R^2 = 1 - \frac{SSE}{SST}

R^2 is the rate of the verified variation to the total variation. This effect size is widely used to assess the adequacy of regression analysis. However, in multiple regression analysis, when an independent variable is added, the coefficient of determination increases. Even when an independent variable that is thought to be completely independent of the dependent variable is added, there may be a slight correlation between observed data by chance, and in this case, the value of the R^2 increases by adding this new variable.

Therefore, statistical analysts who are inexperienced are likely to make an error in determining that this model is meaningful after increasing the value of the coefficient of determination by adding many meaningless independent variables. It is adjusted R^2 that was introduced to correct this error.

When one variable is added, the residuals continue to decrease, so the SSE value decreases, the ratio of the sum of residual squares to the total sum of squares (i.e., \frac{SSE}{SST}) decreases; and R^2 increases. In this case, to prevent the error of increasing the value of the R^2 by introducing a meaningless independent variable randomly, adjusted R^2 is used and it is defined as follows:

Adjusted R^2 = 1 - (1 - R^2) \frac{n - 1}{n - k - 1}

where k is the number of independent variables.

V. Dummy Variable

Even though we have multi-category variables (e.g., race group: Black, White, Hispanic and Asian), we can only use dichotomies (dummy variables) in multiple regression. Thus, we must learn to use dummy variables to represent multi-category factors.

First, a dummy variable is a dichotomy coded as a 0/1 variable. If ‘gender’ is the variable we may code a gender dummy variable X where

X = 0 if subject is female (0 = reference group),

X = 1 if subject is male (1 = focal group).

Dummy variables can be used in multiple regression. When we use a dichotomy like X in multiple regression, we get the typical estimated equation

\hat{Y}_i = b_0 + b_1X_i

b_1 represents the predicted change in Y_i associated with 1 unit increase in X_i. When one point change occurs in the scale of X, a change of the b_1 amount would change in Y_i.

But when X_i is a dummy variable (X) and only takes on two values (0 = female, 1 = male), a difference of one point can only occur when X_i is equal to 1. When X_i = 0, the subject is female, but when X_i= 1, the subject is male.

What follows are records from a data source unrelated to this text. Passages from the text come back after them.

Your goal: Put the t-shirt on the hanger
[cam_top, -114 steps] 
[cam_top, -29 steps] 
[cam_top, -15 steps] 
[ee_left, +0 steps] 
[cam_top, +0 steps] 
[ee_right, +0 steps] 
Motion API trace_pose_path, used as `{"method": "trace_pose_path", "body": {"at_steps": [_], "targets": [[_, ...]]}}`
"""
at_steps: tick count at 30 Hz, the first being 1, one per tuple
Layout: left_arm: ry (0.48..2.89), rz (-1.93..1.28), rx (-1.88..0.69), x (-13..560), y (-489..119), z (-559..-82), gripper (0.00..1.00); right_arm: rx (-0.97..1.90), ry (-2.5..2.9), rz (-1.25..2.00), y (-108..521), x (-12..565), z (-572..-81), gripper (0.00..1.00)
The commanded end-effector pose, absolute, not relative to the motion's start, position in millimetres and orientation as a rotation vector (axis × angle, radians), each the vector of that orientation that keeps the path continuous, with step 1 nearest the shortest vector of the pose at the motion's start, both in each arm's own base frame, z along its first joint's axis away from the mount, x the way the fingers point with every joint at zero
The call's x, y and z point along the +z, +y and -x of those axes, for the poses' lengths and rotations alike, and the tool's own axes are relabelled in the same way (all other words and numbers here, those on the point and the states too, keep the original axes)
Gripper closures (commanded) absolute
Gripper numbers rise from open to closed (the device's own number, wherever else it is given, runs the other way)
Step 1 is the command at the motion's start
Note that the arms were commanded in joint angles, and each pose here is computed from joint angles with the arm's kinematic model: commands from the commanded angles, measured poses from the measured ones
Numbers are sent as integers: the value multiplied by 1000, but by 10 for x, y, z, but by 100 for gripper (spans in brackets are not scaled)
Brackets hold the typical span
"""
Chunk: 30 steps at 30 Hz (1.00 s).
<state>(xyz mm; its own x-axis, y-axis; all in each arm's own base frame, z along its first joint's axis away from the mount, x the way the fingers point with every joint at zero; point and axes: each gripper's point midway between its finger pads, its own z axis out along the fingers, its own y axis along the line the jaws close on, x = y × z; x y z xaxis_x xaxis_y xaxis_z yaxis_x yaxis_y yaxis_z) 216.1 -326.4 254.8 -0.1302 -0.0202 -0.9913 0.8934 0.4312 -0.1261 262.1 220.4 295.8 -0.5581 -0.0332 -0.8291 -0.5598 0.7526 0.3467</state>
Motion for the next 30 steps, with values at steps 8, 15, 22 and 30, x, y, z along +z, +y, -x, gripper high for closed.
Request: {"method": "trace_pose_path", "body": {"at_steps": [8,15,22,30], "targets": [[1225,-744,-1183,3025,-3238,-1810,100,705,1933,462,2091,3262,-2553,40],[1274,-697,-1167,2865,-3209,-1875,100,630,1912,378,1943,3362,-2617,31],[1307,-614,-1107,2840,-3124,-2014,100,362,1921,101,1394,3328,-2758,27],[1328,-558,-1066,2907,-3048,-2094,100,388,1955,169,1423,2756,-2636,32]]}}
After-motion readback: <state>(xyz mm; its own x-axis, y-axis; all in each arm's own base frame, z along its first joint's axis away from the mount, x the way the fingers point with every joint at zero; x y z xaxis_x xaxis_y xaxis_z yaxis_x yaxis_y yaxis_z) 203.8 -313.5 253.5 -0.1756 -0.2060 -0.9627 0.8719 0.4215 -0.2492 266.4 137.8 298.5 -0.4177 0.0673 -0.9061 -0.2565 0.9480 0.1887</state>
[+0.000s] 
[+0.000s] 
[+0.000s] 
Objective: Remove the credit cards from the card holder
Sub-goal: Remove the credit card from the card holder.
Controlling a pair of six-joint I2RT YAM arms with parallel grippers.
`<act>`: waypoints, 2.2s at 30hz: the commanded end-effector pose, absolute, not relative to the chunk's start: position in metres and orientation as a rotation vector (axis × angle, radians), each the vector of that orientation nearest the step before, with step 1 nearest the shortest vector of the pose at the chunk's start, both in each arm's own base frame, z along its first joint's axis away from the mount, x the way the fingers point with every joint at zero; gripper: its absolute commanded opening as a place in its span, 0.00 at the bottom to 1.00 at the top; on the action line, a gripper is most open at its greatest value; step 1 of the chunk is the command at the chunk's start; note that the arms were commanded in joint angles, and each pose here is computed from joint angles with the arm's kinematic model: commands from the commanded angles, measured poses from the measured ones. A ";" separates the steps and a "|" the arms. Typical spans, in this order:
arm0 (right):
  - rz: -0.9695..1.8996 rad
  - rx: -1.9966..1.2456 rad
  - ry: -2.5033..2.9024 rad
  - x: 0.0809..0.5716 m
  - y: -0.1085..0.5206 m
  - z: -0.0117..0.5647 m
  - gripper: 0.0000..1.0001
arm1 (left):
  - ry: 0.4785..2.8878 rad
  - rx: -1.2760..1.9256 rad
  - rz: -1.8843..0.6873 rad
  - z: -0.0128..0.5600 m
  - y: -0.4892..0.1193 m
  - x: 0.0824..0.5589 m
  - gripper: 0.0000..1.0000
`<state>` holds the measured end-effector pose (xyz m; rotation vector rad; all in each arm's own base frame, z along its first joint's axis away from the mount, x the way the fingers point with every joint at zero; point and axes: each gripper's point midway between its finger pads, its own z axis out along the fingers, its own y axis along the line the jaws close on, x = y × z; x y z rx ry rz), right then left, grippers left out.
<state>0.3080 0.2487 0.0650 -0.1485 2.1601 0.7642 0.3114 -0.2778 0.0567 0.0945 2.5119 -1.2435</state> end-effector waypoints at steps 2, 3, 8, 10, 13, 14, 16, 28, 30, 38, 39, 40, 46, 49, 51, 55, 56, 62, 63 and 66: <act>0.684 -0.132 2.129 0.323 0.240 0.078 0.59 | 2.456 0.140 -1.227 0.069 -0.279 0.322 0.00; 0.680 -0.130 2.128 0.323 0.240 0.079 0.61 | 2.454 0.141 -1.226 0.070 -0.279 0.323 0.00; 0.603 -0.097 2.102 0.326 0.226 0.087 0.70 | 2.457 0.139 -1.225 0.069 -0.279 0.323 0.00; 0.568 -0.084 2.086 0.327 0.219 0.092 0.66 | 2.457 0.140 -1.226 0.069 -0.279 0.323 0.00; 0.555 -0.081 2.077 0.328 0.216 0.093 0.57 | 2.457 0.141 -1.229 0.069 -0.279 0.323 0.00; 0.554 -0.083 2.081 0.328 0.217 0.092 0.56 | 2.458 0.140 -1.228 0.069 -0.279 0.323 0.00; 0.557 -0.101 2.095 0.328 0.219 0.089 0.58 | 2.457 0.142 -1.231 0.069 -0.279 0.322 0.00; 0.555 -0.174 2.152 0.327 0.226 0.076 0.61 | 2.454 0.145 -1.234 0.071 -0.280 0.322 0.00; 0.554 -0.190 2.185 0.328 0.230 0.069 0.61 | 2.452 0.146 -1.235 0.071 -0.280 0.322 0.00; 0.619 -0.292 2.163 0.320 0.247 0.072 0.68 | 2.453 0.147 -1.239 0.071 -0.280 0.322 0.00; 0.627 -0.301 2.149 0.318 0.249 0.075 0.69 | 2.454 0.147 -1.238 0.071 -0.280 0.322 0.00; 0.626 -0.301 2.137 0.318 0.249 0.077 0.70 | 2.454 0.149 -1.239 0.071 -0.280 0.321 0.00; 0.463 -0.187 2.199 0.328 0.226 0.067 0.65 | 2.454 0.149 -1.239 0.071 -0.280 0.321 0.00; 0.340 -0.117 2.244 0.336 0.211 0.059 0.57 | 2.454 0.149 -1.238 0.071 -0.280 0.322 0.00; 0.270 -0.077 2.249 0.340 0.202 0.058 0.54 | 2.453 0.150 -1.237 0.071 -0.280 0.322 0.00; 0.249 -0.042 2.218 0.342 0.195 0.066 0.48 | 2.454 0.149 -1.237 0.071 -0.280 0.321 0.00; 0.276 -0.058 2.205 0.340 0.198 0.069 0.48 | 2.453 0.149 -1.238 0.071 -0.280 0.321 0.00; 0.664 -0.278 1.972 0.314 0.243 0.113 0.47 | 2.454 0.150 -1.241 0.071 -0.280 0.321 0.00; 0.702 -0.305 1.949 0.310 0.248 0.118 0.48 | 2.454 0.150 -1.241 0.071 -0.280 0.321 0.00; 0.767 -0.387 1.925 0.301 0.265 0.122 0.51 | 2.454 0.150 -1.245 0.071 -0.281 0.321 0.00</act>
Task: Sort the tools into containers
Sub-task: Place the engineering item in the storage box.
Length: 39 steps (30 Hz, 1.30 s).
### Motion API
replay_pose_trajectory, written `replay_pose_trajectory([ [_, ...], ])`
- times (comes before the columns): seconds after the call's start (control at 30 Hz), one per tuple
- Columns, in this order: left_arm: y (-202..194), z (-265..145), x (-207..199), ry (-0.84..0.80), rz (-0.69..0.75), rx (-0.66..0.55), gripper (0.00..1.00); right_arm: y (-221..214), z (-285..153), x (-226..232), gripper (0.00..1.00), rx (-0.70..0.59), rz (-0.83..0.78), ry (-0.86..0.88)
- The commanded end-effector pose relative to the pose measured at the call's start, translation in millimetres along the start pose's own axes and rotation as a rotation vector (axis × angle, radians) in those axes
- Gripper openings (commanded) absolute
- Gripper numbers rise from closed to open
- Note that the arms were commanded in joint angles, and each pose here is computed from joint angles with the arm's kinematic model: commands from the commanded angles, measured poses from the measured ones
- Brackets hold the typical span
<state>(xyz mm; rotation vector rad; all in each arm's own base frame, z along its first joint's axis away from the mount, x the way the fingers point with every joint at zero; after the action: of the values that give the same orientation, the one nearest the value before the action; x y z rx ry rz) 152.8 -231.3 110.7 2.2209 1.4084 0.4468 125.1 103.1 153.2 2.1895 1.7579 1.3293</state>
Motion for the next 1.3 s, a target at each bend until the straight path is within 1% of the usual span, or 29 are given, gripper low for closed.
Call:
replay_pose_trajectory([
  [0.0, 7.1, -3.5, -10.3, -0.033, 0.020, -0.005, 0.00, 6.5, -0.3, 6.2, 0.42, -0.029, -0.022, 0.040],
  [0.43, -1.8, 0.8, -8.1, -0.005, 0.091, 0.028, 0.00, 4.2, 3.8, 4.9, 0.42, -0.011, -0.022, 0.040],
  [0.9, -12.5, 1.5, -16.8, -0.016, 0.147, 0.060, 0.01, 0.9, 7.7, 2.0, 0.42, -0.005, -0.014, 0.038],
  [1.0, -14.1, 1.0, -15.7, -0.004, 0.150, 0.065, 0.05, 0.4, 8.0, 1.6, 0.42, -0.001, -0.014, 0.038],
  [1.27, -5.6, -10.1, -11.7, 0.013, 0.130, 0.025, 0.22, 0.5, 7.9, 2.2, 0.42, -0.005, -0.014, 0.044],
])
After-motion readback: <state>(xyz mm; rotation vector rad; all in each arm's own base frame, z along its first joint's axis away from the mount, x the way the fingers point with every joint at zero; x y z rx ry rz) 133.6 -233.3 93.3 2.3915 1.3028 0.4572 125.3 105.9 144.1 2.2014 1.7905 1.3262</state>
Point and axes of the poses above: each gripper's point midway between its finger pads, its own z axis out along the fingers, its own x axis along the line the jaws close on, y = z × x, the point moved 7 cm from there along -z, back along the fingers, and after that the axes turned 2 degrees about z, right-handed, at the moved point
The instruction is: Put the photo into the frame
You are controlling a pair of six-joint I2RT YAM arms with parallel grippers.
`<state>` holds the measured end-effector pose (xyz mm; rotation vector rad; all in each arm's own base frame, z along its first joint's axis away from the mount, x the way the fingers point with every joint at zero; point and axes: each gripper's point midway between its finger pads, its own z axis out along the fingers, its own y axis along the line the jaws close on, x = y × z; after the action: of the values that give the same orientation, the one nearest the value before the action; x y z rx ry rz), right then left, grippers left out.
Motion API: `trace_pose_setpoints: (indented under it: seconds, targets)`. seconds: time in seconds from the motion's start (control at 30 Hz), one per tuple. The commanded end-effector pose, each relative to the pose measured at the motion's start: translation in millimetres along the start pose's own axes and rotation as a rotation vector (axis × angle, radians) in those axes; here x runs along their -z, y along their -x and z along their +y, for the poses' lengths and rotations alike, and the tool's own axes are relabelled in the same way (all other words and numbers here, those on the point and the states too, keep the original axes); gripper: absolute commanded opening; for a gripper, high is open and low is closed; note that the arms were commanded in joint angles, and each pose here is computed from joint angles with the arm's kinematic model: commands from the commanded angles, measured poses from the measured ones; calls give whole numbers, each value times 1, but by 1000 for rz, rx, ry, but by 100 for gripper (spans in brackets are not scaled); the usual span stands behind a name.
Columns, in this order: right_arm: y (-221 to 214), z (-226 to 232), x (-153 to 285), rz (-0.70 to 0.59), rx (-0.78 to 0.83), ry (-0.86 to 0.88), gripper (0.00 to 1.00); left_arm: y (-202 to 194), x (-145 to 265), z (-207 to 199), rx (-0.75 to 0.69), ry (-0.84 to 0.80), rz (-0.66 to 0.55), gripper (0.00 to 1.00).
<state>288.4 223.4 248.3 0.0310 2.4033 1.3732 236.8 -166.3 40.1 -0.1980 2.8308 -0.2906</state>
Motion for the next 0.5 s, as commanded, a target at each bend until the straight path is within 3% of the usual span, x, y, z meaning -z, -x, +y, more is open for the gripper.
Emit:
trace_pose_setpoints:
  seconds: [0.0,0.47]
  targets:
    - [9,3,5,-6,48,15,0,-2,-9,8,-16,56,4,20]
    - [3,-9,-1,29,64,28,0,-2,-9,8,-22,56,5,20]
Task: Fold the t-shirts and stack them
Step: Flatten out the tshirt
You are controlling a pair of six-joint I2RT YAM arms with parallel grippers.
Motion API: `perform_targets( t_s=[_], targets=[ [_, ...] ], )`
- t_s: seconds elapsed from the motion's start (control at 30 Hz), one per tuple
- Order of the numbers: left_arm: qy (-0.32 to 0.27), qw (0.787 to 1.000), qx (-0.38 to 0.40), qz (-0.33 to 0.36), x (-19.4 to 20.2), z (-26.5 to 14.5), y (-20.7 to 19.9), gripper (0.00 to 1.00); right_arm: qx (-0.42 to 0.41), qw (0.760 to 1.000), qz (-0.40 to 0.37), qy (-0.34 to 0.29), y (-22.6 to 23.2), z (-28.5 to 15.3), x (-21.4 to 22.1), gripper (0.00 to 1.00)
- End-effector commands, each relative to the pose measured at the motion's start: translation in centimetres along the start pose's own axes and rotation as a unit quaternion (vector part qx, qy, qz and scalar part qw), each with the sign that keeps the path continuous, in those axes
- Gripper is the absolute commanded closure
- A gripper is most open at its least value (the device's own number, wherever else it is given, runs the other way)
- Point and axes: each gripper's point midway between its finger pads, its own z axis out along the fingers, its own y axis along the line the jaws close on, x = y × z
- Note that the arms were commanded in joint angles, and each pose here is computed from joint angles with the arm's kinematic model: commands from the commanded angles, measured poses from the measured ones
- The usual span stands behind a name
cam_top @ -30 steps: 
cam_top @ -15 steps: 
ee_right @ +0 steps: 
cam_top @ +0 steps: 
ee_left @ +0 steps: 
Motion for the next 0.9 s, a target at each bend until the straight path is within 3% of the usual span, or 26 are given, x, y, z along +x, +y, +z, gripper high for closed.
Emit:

So, the slope b_1 for our bivariate regression where X is a dummy variable equals the mean difference between the two represented groups – for this X the slope b_1 is the difference between the means of males and females. Also we can see that

\hat{Y}_i = b_0 + b_1X_i

will equal b_0 when X_i= 0.

b_1: Mean difference between male and female groups

b_0: the intercept b_0 represents the mean of Y for the females (i.e., the mean for all cases with X_i = 0).

It is easier to see this empirically by running descriptive statistics and a t test on two groups, and then running a regression using a dummy variable that represents the 2 groups as our X.

We will see t test output for tchcomm with a variable that represents public vs private schools (“public”) as our predictor as well as a regression using that dummy variable.

\hat{Y}_i = b_0 + b_1X_i

The variable “public” has two levels: 1 for public schools, and 0 for all other schools (e.g., private)

Table that details regression analysis results

Coefficients table shows the slope equals the mean difference from the descriptive statistics and t output: -5.918= (-0.9668) – (4.95) (See Group Statistics and Coefficients)

The circle shows the value of the t test for the slope equals the two-sample t test. Also the intercept equals the mean of the reference group (= private schools):

Coefficients table for the model

The above results only hold exactly for a dummy variable coded 0 and 1.

If the dichotomy is coded with numbers that are not one unit apart (e.g., 1 and 2), then the slope will not equal the mean difference.

\hat{Y}_i = b_0 + b_1X_i

You can check this by running a regression using a dummy variable that represents the 2 groups with numbers other than 0 and 1. You will know that it is convenient that you assign 0 to a reference group and 1 to a focal group. What about a categorical variable that consists of three values?

Suppose now we have 3 groups (label, level), say, urban, suburban and rural schools. We have a X variable g10urban

X = 1 for urban schools

X = 2 for suburban schools, and

X = 3 for rural schools

If we include g10urban in a regression, multiple regression will treat it as if it were a number, not a label. Is a suburban school (X = 2) “twice” as good as an urban one (X = 1)? So using X in multiple regression as it is would be a mistake.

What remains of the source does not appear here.